Architecture & Authorization For A Complex Multi-Tenant SaaS Platform With Hasura | Prefect | by Zachary Hughes @HasuraCon'20

Zachary Hughes spoke last year at HasuraCon'20 on how Prefect's complex multi-tenant architecture and authorization is built with Hasura.

As HasuraCon'21 is almost here, we thought it would be the perfect time to take a look back on all the amazing talks by our amazing speakers from 2020!

You can sign up for HasuraCon'21 here!

Here's Zachary's talk in video form:

Architecture & Authorization For A Complex Multi-Tenant SaaS Platform With Hasura | Prefect by Zachary Hughes @HasuraCon'20

And below is a text transcription of the talk for those who prefer reading! (The text is slightly paraphrased and edited here and there for clarity's sake.)

TRANSCRIPTION:

Hey folks, thanks for coming. Today we're going to talk a little bit about architecture and authorization modeling for a complex multi-tenant SaaS platform. And why using Hasura to achieve this is a Hasura-fire way.

A bit about me

So for those of you who didn't hit “leave meeting” as soon as you heard that awful pun, let's get some introductions out of the way. My name is Zachary Hughes. I'm based in Washington DC, and I'm a cloud engineer at a company called Prefect. Here's a little bit of contact information about myself. And in case you want to reach me.

The Agenda for today

What are we going to be talking about today? We're going to start by talking a little bit about Prefect. I know it's HasuraCon and not PrefectCon, but context is helpful to understanding what Prefect is trying to do helps explain why we do what we do with Hasura. Once we've gotten that out of the way, we'll talk a little bit about the architecture and how Hasura fits in with Prefect's overall design.

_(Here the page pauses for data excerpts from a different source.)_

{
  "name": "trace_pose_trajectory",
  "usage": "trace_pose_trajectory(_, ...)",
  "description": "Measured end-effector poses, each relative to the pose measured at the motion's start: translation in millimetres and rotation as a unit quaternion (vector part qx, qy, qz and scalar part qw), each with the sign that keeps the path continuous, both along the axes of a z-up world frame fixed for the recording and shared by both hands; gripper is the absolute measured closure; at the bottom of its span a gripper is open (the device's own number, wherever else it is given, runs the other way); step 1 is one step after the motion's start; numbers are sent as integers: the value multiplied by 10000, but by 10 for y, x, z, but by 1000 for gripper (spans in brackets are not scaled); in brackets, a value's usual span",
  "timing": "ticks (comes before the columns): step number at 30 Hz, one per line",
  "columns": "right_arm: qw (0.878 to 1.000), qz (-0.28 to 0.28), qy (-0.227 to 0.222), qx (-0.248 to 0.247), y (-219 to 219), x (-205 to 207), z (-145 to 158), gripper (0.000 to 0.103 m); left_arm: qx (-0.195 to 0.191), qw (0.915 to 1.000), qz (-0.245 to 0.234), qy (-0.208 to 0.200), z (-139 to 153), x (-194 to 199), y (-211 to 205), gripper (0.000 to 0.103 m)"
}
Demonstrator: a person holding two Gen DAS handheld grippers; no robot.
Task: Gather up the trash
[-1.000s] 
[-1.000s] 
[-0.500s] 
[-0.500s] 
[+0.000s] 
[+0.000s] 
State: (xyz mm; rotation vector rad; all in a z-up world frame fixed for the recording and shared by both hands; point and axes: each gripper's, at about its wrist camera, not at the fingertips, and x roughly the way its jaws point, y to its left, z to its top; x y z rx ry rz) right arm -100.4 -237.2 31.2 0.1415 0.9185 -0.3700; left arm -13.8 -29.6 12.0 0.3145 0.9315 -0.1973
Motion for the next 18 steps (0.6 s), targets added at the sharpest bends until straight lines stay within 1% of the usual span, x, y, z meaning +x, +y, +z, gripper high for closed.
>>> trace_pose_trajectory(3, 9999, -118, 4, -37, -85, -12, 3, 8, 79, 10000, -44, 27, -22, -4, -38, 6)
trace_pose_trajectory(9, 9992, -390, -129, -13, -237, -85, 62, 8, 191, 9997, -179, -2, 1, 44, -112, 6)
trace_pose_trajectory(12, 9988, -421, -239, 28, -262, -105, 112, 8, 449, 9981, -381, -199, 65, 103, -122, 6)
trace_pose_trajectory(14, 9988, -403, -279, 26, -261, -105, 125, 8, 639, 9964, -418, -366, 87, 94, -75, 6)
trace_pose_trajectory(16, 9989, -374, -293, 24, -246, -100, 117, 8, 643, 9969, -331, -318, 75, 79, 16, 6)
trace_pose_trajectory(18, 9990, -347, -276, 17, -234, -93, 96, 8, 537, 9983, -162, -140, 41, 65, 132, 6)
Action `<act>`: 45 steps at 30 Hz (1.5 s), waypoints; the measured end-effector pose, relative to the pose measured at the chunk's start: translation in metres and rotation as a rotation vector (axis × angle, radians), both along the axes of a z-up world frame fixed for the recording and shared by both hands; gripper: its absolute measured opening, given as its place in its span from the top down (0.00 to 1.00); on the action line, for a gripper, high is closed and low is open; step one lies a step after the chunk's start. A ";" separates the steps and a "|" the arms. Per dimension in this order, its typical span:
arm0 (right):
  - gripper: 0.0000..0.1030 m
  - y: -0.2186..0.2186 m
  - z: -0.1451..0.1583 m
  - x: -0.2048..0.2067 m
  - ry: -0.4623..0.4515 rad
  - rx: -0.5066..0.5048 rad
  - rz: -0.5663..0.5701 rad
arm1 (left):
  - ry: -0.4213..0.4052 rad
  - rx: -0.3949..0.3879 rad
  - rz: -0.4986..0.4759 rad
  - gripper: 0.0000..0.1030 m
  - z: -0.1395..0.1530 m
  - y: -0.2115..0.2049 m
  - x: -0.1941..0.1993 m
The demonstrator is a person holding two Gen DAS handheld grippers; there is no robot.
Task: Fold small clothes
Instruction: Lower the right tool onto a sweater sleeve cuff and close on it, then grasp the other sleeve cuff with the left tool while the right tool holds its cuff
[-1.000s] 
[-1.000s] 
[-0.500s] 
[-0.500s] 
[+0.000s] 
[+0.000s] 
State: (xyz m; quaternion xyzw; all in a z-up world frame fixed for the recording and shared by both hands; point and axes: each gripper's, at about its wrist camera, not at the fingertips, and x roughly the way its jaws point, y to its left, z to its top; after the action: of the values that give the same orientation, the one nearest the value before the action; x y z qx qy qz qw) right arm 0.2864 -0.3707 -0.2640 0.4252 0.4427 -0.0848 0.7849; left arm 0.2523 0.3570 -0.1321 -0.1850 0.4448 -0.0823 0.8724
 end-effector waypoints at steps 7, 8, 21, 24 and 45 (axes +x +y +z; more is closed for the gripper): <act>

Following that, we'll talk a little bit about using Hasura, both internally and externally. So when people hit our API versus how we develop with it, and at once that foundation is set, we'll talk a little bit about Auth, that's gonna include roles, multi-tenancy, permissions, all that good stuff.

About Prefect

A little bit about Prefect, let's dive in.

At a really high-level Prefect is just responsible for making sure that workflow is executed properly. For any of y'all in the audience who might be fans of Hitchhiker's Guide to the Galaxy, the name is 100% inspired by that wonderful roving researcher Ford Prefect. It's a little bit of an homage.

Prefect Core

Prefect at the moment has two main components: Prefect Core, which is workflow management, that takes your code and transforms it into a robust distributed pipeline that we call flow, and Prefect Cloud, which is the layer of abstraction and orchestration on top of that.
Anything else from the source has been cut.